Monday, March 25, 2013

"There is no wasted bullet": American Christianity's God and Terrorism

This movie should disturb Christian consciences.
Mike Kosper, writing for The Gospel Coalition, is right. Zero Dark Thirty, a gritty, controversial movie about the hunt for Osama bin Laden, should disturb the Christian conscience. But not in the direction that Kosper seems to be headed. Like most American Christians - like most people, period - Kosper arrives at his ending under the prevailing assumption that violence is a necessary tool used to fight evil. As most American Christians presume, he believes that God wills and desires violence and that Jesus' death on the cross was a satisfactory use of violence to quench God's thirst for violence. A violence that otherwise would overtake the world in its wrath.

 Kosper lets filmmaker Kathryn Bigelow's statement that she is a pacifist stand without question. And then he quotes and agrees with her refutation of that very claim:

Bin Laden wasn't defeated by superheroes zooming down from the sky; he was defeated by ordinary Americans who fought bravely even as they sometimes crossed moral lines, who labored greatly and intently, who gave all of themselves in both victory and defeat, in life and in death, for the defense of this nation.

This is not a statement of pacifism. It is not a statement of someone who believes that war is an active and nihilistic participation in evil and unnecessary violence. It is a statement of triumphalism, of nationalism, of agreement with those who gloat over the death of people. A winning side, a losing side. And so the game continues.

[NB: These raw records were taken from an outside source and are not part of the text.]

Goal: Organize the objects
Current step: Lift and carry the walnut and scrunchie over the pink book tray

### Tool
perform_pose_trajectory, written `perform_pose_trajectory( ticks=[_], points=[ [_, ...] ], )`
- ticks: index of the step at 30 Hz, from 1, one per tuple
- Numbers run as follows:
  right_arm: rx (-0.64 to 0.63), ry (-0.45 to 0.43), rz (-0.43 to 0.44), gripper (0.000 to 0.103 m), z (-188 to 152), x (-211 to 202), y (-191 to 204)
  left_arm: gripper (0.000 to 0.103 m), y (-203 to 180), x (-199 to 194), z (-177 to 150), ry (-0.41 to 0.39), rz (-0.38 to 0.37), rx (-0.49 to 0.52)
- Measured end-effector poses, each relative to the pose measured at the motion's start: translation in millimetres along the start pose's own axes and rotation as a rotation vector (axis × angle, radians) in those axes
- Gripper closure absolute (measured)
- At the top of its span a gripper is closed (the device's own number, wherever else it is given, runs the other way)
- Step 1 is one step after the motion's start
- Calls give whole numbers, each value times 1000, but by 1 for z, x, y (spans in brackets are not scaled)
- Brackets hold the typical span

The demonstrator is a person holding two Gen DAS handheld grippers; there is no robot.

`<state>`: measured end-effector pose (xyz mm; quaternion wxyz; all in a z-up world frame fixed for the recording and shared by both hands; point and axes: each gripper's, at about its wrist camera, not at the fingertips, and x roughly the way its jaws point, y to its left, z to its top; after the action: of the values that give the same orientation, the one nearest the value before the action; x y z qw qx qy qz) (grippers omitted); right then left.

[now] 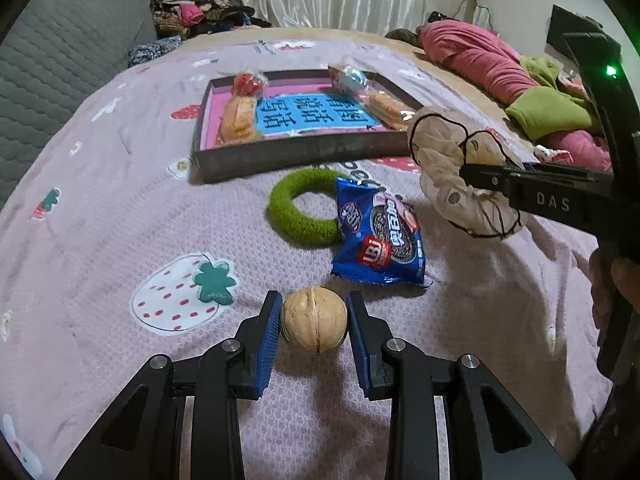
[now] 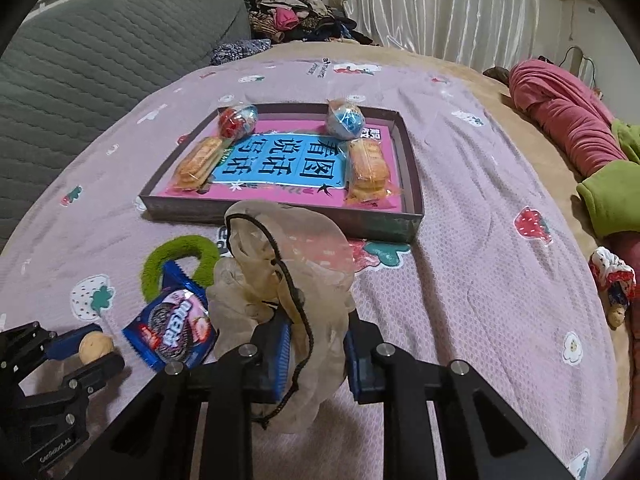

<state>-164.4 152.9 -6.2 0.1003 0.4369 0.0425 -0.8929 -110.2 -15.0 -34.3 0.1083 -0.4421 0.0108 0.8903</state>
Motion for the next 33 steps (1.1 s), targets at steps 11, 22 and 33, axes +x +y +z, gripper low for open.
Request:
perform_pose_trajectory(
  ticks=[11,22,33],
  points=[
    [-3,-55,16,80,1,-43,2,69,-4,-38,17,-63,20,-7],
    [-13,-108,11,80,13,-79,1,69,-7,-66,46,-112,59,2],
    [-23,-175,7,80,35,-114,2,69,-12,-99,85,-181,100,-7]
  ],
)
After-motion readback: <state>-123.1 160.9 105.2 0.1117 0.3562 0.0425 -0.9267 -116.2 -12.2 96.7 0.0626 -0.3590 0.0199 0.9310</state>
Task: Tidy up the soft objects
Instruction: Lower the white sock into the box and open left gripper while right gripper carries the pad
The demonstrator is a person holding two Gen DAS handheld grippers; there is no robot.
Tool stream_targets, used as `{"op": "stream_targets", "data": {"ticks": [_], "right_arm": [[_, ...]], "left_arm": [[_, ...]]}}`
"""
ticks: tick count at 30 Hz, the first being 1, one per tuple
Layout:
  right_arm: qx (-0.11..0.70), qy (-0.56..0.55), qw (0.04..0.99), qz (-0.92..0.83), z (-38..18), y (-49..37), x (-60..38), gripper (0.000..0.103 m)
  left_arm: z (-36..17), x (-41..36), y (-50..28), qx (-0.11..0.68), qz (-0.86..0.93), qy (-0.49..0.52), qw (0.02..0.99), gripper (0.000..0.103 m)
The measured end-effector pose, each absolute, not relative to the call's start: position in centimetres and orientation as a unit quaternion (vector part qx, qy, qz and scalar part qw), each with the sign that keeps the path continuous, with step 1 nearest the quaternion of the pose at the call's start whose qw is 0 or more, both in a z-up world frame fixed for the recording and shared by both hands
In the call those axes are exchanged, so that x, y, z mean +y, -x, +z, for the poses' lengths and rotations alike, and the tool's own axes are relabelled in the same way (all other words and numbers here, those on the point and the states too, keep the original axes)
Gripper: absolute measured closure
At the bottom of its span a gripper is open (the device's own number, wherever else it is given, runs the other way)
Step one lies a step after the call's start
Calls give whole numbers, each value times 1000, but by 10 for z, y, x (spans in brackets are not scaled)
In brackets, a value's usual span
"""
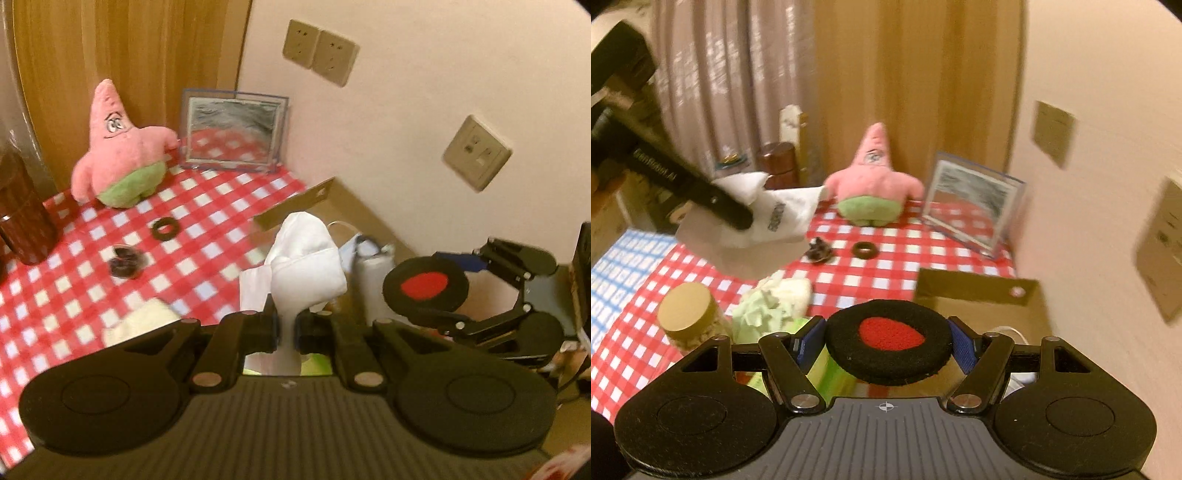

Rather than showing Seal Team Six to be superhuman warriors, surging with testosterone and screaming as they wreak havoc, they're more like a work crew, methodically operating a machinery of death that dismantles the compound and kills their targets with grim efficiency. There is no wasted bullet. No wasted energy or action. It's well coordinated, rational, and absolutely deadly.

The quote here, gruesome in itself even in its cold and methodical aims, reminds me of Calvinist theology - a cornerstone of neo-Reformed The Gospel Coalition. In fact, the Gospel itself is confused for Calvinist theology in TGC (So much so that those who do not agree with Reformed theology are accused of being unorthodox heretics). According to the Reformed doctrine of Limited Atonement, Jesus' blood on the cross was spilt for and only for those who would accept him, for those predestined to be saved. If Jesus died for those who would never accept him, his blood would have been wasted. But this idea is built upon the theological presupposition that each person is evil to the core and that nobody is intrinsically worth saving. It is a theology of violence.

On the other hand, a more open-ended view of Jesus' blood and salvation could lead one to believe that Jesus' blood was spilled not through the work of God, but as a work of violence of the state itself. The same state powers practiced to annihilate Osama bin Laden and kill children in his compound were the same forces used to kill Jesus. 

The same state powers used to dislocate dozens of thousands of black and brown school children in Chicago. The same state powers used to back up corporate and industrial wars of aggression throughout the world. The same state powers that train fascist leaders and their henchmen in Third World nations - that have thrown dissenters in rapid rivers from helicopters, that employ children as soldiers, that kill our prophets.

The same state that overflows prisons and blames murder on bad people, rather than the bad socio-economic systems that it is designed to support.

The same state that says that drones are necessary because the other option is to put troops on the ground.

The same state that assumes that some have to starve for others to live plentifully.

Yet, the neo-Reformed movement, with its intense focus on heavenly rewards and the futility of this life outside a very narrow structure focused on death, also bears a striking resemblance to the the other side of the War on Terror coin - terrorism as a strategy.

Can there be much more terrifying than that cruciform of neo-Reformed texts, Jonathan Edwards' "Sinners in the Hands of an Angry God"? A theology that has as its pretext the fact that God is angry, and this angry God needed to kill - and die - in order to sate his anger (which is still not satisfied) is a theology wrapped in terror and fear.

It seems that American Christians - and particularly the neo-Reformed Christians - need to believe in an evil other, need to believe in the holiness of violence, need to find more and more sacrifices to their terrifying version of God.

And that's terrifying. And torturous.